TASK DETAILS
Return all of the data that follows precisely, leaving every image out.

DATA EXTRACT
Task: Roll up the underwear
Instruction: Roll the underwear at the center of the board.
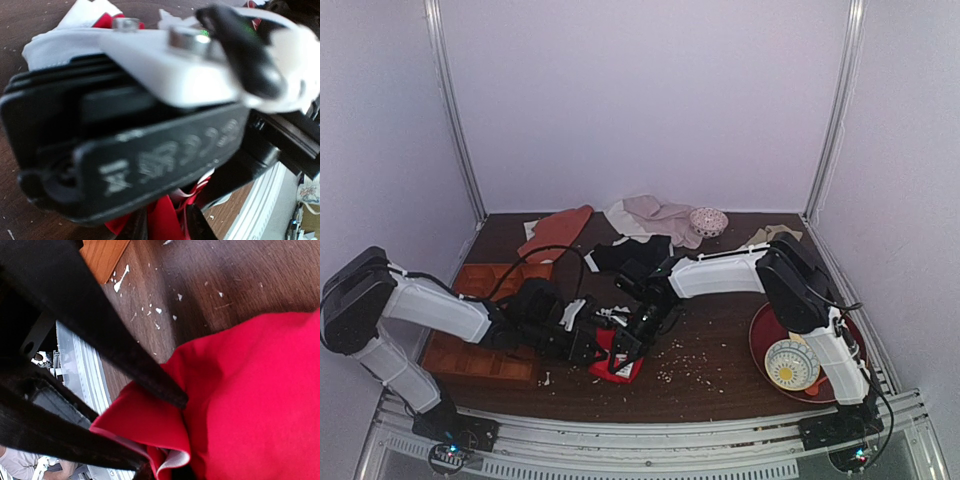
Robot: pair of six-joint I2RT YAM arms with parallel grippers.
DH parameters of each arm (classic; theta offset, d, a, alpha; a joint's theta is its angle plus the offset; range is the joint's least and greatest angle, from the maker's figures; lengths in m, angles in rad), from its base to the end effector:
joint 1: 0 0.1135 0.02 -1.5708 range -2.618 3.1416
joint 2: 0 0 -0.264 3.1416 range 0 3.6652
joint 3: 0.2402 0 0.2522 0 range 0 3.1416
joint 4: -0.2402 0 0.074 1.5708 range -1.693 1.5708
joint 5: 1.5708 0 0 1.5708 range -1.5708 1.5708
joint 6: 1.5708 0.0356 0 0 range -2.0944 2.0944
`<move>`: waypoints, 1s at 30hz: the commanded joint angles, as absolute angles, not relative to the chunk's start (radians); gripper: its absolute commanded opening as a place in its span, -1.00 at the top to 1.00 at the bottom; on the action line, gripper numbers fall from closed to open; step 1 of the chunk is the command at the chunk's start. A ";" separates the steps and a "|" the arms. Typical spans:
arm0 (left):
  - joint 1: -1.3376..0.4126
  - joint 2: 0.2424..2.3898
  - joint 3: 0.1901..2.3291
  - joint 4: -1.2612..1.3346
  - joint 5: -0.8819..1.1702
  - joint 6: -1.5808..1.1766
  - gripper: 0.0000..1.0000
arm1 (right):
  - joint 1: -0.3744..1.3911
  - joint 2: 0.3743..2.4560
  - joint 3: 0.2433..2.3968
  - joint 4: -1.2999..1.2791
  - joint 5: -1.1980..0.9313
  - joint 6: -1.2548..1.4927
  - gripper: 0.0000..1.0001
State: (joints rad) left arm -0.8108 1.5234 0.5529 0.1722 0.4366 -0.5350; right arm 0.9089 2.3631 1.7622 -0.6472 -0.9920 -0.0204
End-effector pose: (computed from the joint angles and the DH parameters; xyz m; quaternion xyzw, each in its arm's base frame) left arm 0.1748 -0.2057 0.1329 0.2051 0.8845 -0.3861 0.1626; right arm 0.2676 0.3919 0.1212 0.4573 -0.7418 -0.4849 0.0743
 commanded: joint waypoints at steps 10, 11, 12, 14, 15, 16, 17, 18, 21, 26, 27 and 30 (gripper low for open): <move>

FINISHED TASK
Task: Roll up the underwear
Instruction: Roll the underwear at the center of the board.
Robot: pair of six-joint I2RT YAM arms with parallel grippers.
DH parameters of each arm (classic; theta offset, d, a, alpha; a joint's theta is its angle plus the offset; range is the joint's least and greatest angle, from the maker's figures; lengths in m, angles in rad), from its base to the end effector:
joint 1: 0 0.1135 0.02 -1.5708 range -2.618 3.1416
joint 2: 0 0 -0.264 3.1416 range 0 3.6652
joint 3: 0.2402 0 0.2522 0 range 0 3.1416
joint 4: -0.2402 0 0.074 1.5708 range -1.693 1.5708
joint 5: 1.5708 0 0 1.5708 range -1.5708 1.5708
joint 6: 1.5708 0.0356 0 0 range -2.0944 2.0944
`<move>`: waypoints, 1s at 30hz: the commanded joint angles, as absolute angles, not relative to the chunk's start (radians); gripper: its absolute commanded opening as a place in its span, -1.00 at the top to 1.00 at the bottom; on the action line, gripper numbers fall from closed to open; step 1 of the chunk is the command at the chunk's start. A ";" separates the steps and a "|" the arms. Typical spans:
arm0 (left):
  - joint 1: -1.3376..0.4126
  - joint 2: 0.2424..2.3898
  - joint 3: 0.1901..2.3291
  - joint 4: -1.2612..1.3346
  - joint 5: -0.8819..1.1702
  - joint 6: -1.5808..1.1766
  - gripper: 0.0000..1.0000
arm1 (right):
  - joint 1: -0.3744..1.3911
  - joint 2: 0.3743..2.4560
  - joint 3: 0.2433..2.3968
  - joint 4: -1.2999..1.2791
  - joint 5: -1.1980..0.9313
  - joint 6: -1.2548..1.4927
  - gripper: 0.0000..1.0001
State: (joints rad) left arm -0.8108 1.5234 0.5529 0.1722 0.4366 -0.5350; right arm 0.9089 2.3631 1.7622 -0.6472 -0.9920 -0.0204
End-effector pose: (computed from the joint angles and the DH parameters; xyz m; quaternion xyzw, each in its arm's base frame) left arm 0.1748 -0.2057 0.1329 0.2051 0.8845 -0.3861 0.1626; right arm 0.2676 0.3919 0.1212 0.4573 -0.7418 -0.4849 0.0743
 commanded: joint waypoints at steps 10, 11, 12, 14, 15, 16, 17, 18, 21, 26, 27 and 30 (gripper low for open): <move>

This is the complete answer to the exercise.